### Information shown
====

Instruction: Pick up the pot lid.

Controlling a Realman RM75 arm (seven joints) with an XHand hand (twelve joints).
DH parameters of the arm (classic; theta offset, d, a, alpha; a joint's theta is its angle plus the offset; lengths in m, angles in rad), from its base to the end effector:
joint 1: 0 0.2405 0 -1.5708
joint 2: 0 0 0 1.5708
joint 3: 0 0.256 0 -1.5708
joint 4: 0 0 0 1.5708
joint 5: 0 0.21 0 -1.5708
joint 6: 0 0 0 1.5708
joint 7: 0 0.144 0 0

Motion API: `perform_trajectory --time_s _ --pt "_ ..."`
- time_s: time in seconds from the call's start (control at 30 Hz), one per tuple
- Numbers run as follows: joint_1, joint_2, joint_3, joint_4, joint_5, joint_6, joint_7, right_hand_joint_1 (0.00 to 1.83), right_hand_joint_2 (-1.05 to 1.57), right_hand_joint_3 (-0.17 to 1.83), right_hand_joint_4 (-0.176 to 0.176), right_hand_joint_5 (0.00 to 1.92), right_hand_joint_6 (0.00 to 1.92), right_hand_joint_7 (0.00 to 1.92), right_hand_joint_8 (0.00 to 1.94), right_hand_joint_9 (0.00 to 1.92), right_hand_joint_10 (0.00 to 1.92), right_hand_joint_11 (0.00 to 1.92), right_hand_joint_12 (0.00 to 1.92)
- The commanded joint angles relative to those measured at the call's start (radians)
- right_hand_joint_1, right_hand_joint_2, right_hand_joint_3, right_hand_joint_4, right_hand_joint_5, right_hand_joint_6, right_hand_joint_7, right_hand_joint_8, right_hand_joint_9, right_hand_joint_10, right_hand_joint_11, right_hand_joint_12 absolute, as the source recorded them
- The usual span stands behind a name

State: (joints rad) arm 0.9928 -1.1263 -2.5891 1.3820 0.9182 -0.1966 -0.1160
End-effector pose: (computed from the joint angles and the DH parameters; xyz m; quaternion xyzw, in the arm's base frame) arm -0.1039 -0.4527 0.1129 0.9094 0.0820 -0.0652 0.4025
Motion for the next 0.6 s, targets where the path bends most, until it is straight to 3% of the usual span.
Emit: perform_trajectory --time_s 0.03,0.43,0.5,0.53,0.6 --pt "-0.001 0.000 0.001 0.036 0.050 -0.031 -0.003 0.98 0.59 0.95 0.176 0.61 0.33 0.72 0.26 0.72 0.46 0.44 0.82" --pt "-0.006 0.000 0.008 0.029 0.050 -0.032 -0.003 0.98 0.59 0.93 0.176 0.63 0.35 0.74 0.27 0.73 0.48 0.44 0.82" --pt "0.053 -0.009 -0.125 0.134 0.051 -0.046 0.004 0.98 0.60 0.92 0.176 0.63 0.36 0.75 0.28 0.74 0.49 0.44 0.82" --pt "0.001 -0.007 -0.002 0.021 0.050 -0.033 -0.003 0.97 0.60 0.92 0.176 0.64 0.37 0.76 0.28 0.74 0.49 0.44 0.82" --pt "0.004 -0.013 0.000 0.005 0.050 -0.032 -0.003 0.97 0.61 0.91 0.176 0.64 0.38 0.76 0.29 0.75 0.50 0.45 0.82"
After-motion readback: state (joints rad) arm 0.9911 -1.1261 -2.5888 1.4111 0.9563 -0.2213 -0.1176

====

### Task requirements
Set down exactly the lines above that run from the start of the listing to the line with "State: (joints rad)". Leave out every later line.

### Answer for this exercise
Instruction: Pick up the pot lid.

Controlling a Realman RM75 arm (seven joints) with an XHand hand (twelve joints).
DH parameters of the arm (classic; theta offset, d, a, alpha; a joint's theta is its angle plus the offset; lengths in m, angles in rad), from its base to the end effector:
joint 1: 0 0.2405 0 -1.5708
joint 2: 0 0 0 1.5708
joint 3: 0 0.256 0 -1.5708
joint 4: 0 0 0 1.5708
joint 5: 0 0.21 0 -1.5708
joint 6: 0 0 0 1.5708
joint 7: 0 0.144 0 0

Motion API: `perform_trajectory --time_s _ --pt "_ ..."`
- time_s: time in seconds from the call's start (control at 30 Hz), one per tuple
- Numbers run as follows: joint_1, joint_2, joint_3, joint_4, joint_5, joint_6, joint_7, right_hand_joint_1 (0.00 to 1.83), right_hand_joint_2 (-1.05 to 1.57), right_hand_joint_3 (-0.17 to 1.83), right_hand_joint_4 (-0.176 to 0.176), right_hand_joint_5 (0.00 to 1.92), right_hand_joint_6 (0.00 to 1.92), right_hand_joint_7 (0.00 to 1.92), right_hand_joint_8 (0.00 to 1.94), right_hand_joint_9 (0.00 to 1.92), right_hand_joint_10 (0.00 to 1.92), right_hand_joint_11 (0.00 to 1.92), right_hand_joint_12 (0.00 to 1.92)
- The commanded joint angles relative to those measured at the call's start (radians)
- right_hand_joint_1, right_hand_joint_2, right_hand_joint_3, right_hand_joint_4, right_hand_joint_5, right_hand_joint_6, right_hand_joint_7, right_hand_joint_8, right_hand_joint_9, right_hand_joint_10, right_hand_joint_11, right_hand_joint_12 absolute, as the source recorded them
- The usual span stands behind a name

State: (joints rad) arm 0.9928 -1.1263 -2.5891 1.3820 0.9182 -0.1966 -0.1160

The response to the exercise has been completed.